(Input for this task)

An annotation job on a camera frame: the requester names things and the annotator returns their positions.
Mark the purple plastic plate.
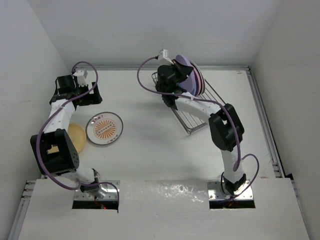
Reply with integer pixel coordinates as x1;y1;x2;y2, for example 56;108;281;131
175;54;196;86

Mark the pink plastic plate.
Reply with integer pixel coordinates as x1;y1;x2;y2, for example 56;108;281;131
191;63;204;96

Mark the blue plastic plate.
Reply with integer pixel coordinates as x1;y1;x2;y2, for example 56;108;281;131
177;83;196;96

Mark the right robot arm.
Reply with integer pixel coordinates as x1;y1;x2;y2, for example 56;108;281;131
155;56;247;195

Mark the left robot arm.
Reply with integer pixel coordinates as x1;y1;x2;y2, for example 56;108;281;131
30;71;102;196

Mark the white plate orange sunburst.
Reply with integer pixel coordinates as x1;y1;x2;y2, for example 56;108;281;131
85;111;124;146

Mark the yellow plastic plate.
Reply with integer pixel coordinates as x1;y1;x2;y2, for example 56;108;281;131
67;123;87;154

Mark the white front cover board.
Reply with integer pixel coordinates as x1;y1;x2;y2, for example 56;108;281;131
19;178;309;240

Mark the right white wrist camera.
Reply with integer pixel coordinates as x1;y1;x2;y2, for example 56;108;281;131
156;49;173;66

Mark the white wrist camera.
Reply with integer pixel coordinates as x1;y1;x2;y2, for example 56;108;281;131
156;49;173;66
71;70;88;87

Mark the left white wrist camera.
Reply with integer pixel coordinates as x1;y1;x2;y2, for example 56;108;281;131
71;70;88;87

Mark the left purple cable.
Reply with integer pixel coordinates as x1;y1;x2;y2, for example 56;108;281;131
35;61;120;205

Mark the purple cable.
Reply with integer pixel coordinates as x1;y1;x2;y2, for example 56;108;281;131
35;61;120;205
137;56;260;202

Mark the metal wire dish rack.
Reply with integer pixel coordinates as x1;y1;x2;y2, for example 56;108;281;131
151;72;221;134

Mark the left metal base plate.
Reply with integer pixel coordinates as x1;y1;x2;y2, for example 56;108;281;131
73;180;120;202

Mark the metal base plate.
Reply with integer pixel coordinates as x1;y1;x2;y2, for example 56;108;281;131
207;180;254;201
73;180;120;202

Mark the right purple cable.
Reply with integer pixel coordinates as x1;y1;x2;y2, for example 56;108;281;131
137;56;260;202

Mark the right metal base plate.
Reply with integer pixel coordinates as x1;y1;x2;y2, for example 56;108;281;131
207;180;254;201

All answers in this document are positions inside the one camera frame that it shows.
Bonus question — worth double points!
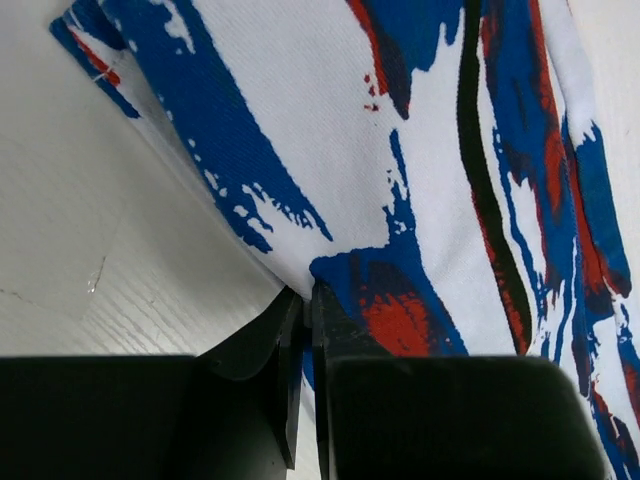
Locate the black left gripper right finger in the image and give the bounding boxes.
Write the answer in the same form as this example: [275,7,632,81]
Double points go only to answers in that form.
[310,282,391,479]

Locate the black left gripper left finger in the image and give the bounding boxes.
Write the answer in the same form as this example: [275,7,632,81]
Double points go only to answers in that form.
[192,288,303,470]

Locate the blue white red patterned trousers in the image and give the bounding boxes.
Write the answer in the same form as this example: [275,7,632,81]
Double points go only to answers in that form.
[50,1,639,479]

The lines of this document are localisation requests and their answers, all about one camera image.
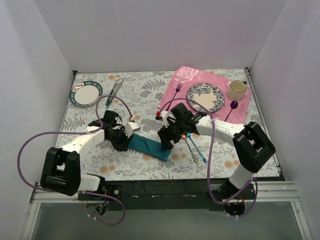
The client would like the green handled fork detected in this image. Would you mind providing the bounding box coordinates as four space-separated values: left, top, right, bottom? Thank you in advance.
105 75 120 105

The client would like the pink floral placemat cloth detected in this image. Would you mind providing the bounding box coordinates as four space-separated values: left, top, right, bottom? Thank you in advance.
158 66 252 124

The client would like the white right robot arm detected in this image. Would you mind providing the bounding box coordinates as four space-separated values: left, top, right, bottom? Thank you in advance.
155 103 276 200

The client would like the purple metallic fork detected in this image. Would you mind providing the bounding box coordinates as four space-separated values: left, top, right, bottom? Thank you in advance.
172 83 182 99

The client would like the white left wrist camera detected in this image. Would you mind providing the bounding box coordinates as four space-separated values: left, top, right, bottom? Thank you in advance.
124 118 141 137

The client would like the cream ceramic mug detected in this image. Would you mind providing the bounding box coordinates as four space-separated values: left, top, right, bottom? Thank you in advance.
226 80 250 101

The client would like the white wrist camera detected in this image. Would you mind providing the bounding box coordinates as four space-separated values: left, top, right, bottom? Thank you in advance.
155 111 173 127
124 118 141 137

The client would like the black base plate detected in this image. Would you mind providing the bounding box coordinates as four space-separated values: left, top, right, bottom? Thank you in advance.
42 174 287 212

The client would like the green rimmed white plate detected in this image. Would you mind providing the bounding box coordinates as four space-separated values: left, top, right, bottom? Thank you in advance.
69 81 103 108

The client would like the purple metallic spoon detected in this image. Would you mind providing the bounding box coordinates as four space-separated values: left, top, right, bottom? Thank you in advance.
224 101 239 122

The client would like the green handled knife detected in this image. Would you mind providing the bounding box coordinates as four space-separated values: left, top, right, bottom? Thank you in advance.
105 80 124 109

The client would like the iridescent gold spoon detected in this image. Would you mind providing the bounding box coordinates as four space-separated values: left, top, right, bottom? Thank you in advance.
181 134 199 164

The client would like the teal cloth napkin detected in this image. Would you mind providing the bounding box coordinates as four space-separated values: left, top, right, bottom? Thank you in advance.
128 133 171 162

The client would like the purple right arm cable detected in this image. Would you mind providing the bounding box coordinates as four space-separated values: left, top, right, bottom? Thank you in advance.
156 97 259 219

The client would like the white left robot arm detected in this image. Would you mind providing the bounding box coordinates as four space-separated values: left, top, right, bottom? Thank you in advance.
40 110 140 200

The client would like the blue floral white plate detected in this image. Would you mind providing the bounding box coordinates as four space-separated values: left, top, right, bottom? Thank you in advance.
186 83 225 113

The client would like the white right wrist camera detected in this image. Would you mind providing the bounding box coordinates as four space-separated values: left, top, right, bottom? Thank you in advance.
155 111 173 127

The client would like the iridescent blue fork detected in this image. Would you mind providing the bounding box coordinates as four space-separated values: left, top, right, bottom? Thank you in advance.
186 132 208 163

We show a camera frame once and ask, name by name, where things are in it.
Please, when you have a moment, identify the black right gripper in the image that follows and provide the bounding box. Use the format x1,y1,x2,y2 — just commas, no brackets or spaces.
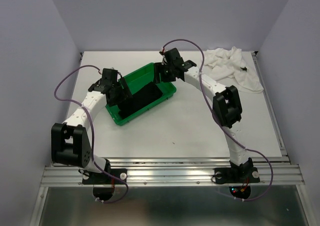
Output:
152,61,176,84

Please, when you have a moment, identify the green plastic tray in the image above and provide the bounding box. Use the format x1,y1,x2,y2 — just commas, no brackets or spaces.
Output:
106,63,177,126

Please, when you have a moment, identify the black t shirt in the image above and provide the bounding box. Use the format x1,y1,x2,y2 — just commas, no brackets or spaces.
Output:
117,82,163,119

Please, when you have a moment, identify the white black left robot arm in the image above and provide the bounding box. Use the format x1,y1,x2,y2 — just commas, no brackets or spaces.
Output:
51,77,131,184

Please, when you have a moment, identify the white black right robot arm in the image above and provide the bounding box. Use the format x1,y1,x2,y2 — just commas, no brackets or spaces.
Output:
153,60,253,185

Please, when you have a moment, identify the white t shirt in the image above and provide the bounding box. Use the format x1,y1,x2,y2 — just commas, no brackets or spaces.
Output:
204,46,264,94

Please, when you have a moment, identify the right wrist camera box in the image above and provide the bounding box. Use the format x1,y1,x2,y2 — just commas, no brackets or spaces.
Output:
161,47,184,67

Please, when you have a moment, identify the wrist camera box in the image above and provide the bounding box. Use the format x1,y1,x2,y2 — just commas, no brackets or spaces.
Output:
161,47,184,67
99,68,119,87

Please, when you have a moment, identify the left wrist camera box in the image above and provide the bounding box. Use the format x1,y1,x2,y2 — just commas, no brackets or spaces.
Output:
99,68,119,87

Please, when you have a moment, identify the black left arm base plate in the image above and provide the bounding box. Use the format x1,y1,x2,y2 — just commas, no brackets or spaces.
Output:
81,168,128,185

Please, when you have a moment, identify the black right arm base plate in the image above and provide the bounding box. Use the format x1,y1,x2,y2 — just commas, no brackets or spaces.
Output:
211,167,260,185

(End Input for this task)

◆ **Exercise brief**
Find how many lines of the listing hold "shirt" and give the number by itself.

◆ **Exercise response**
2